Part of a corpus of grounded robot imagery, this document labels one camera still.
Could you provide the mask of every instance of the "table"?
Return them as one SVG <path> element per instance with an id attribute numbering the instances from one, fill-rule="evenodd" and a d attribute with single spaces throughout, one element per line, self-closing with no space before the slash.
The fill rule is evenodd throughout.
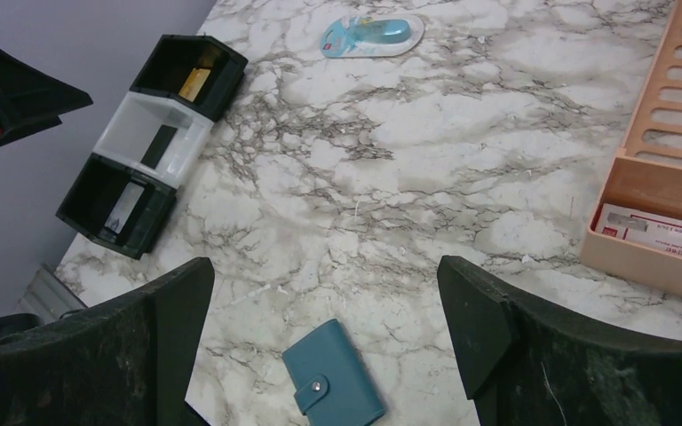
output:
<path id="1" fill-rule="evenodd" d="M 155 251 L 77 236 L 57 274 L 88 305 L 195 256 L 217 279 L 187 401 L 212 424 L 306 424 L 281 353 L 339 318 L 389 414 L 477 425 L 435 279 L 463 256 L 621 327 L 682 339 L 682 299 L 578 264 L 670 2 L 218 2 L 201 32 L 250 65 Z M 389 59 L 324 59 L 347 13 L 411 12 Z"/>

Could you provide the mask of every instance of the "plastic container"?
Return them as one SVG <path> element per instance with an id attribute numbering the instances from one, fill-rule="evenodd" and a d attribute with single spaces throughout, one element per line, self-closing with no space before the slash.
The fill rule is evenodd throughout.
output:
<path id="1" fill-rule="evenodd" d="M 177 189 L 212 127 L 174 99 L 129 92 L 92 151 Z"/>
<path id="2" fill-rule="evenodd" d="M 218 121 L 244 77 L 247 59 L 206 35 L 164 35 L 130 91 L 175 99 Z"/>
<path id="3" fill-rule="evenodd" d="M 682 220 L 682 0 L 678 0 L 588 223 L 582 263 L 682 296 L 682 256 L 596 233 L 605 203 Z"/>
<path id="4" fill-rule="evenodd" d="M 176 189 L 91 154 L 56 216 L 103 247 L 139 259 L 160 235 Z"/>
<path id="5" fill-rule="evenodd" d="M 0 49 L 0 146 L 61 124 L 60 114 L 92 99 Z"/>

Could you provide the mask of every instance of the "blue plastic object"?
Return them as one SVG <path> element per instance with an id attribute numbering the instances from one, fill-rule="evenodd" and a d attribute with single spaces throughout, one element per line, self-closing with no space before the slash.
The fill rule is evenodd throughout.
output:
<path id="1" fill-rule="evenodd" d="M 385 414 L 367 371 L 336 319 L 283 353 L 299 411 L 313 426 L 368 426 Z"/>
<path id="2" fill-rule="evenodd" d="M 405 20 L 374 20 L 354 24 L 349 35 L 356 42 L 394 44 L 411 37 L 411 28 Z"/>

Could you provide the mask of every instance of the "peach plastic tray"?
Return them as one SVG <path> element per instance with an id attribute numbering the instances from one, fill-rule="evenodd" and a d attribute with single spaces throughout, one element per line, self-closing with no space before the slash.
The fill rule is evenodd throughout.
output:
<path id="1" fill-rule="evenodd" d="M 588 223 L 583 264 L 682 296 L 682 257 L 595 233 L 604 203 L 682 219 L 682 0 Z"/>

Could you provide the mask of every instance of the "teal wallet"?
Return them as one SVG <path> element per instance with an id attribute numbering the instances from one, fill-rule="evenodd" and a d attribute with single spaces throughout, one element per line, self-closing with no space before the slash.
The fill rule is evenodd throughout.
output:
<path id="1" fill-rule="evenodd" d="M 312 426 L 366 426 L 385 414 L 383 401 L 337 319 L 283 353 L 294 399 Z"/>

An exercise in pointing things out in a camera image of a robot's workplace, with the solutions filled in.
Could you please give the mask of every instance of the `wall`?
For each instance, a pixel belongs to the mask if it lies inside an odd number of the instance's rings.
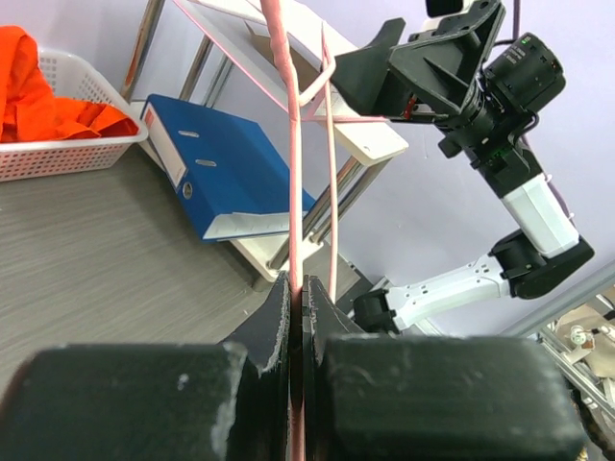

_ _ _

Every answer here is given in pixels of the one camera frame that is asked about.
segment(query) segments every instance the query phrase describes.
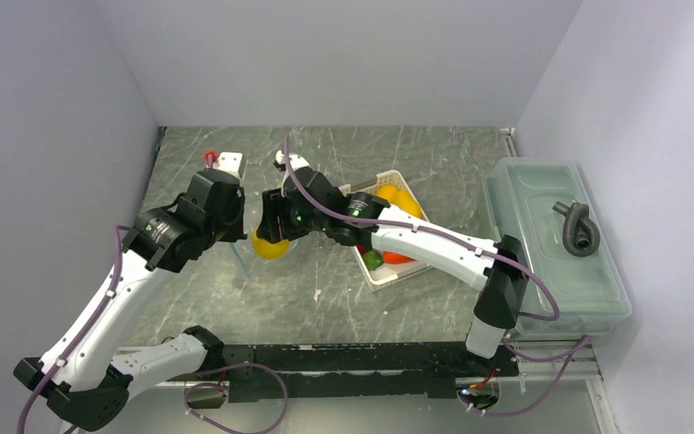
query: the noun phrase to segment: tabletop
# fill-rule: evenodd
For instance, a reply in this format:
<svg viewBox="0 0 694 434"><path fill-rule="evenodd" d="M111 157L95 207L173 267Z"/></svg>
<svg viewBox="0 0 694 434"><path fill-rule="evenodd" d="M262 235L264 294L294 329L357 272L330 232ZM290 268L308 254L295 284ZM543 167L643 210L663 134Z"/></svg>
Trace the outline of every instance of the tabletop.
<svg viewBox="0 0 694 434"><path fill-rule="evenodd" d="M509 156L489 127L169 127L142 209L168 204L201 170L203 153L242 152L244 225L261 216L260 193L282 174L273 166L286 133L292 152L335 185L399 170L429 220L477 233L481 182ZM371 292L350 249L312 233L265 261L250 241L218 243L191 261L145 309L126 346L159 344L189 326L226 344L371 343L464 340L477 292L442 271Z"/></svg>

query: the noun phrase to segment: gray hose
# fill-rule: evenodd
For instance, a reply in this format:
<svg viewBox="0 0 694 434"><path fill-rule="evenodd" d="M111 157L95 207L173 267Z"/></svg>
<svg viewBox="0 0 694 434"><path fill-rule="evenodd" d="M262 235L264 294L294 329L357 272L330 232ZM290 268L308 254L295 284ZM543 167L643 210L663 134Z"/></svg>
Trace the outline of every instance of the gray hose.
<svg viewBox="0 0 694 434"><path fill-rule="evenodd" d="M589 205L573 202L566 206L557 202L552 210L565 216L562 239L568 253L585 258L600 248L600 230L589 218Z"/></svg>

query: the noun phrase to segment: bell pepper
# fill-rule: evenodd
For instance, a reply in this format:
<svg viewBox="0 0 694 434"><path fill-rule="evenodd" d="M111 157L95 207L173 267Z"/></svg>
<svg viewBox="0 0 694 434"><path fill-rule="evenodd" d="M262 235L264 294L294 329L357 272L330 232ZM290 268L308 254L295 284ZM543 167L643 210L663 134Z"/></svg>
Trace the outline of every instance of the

_ _ _

#### Work instruction:
Would you filter the records and copy each line that contains the word "mask"?

#### Answer to this problem:
Could you provide the mask of every instance of the "table"?
Could you provide the mask of every instance of the "plastic container"?
Could you provide the mask of every instance of the "blue plastic object"?
Could you provide the mask of every instance of the "peach plastic tray"?
Could you provide the mask of every instance of the "teal wallet"?
Could you please give the mask of every instance of the `wall`?
For each instance, a pixel belongs to the mask if it lies inside an odd number of the instance's rings.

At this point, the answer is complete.